Пехота билась посреди лагеря, прикрываясь щитами, огрызаясь арбалетными болтами и поливая особо ретивых всадников жидким огнем. Кавалерия Михаила, обойдя холм, вышла прямо к скопившимся семьям сражающихся кочевников. Кто-то попытался оказать им сопротивление. Но это было настолько несерьезно и разрозненно, что не стоило брать в расчет. Несколько минут – и люди оказались сбиты в кучу и окружены вражеской кавалерией.
Вскоре весть о случившемся достигла сражающихся. Так и не управившиеся с пехотой половцы бросились к своим семьям. Правда, от атаки все же воздержались. Русичи уже показали, насколько они могут быть безжалостными. И проверять, поднимется ли у них рука на беззащитных, желания не было категорически.
– Воины, если хотите, чтобы ваши семьи остались невредимыми, сложите оружие и слезайте с коней! Боняккан, выйди и встань передо мной! – выехав вперед и вооружившись рупором, распорядился Михаил.
На какое-то время среди кочевников воцарилась нерешительность. Но тут вперед выехал невысокий крепыш в полном воинском облачении. Ламеллярный доспех выделки пограничных мастеров, между прочим. Приблизившись к Михаилу, он ожег его ненавидящим взглядом, глянул за его спину. Кому-то там кивнул и спешился, бросив свое оружие в траву.
Сначала один, потом другой, по двое, по трое и целыми десятками воины спешивались и роняли оружие.

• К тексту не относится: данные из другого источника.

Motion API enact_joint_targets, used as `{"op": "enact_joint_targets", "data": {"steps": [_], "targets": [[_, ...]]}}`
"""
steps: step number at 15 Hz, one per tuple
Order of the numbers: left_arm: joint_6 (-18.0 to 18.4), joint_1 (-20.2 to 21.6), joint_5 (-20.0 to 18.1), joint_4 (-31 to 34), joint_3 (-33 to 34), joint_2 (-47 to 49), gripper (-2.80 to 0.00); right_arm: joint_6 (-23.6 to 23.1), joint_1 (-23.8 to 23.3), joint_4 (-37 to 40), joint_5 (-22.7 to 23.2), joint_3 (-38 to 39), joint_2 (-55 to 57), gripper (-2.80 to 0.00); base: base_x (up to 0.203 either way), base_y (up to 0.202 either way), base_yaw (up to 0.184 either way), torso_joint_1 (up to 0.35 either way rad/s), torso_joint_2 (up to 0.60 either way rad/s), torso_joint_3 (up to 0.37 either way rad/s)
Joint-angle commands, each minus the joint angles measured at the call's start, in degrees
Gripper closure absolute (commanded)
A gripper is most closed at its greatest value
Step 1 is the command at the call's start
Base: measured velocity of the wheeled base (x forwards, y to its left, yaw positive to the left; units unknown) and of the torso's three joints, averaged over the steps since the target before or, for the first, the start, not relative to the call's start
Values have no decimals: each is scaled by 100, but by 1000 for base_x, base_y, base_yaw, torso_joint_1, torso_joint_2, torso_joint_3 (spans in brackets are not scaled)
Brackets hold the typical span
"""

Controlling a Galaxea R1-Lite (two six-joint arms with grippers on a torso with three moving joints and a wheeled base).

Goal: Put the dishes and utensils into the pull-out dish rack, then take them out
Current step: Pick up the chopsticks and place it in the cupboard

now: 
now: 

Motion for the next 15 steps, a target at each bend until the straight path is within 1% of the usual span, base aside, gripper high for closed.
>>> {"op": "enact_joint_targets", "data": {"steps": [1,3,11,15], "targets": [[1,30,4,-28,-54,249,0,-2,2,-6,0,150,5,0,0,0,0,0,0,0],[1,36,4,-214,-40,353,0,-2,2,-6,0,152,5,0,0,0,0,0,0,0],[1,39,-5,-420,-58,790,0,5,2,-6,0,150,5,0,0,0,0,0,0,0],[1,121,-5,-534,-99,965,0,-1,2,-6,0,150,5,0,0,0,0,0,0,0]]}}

После чего, подчиняясь приказам приблизившихся к ним воинов особой сотни, отходили в сторону. Где их брали под охрану. Сражение проиграно. И им остается лишь смиренно ожидать своей участи.
– Чего ты хочешь, русич? – дерзко спросил Боняк.
Понимает, что жизнь его висит на истончившемся волоске. Но ни во взгляде, ни в голосе нет и толики страха. Единственно, что чувствуется, это тревога за близких, которые вместе с остальными сейчас являются заложниками.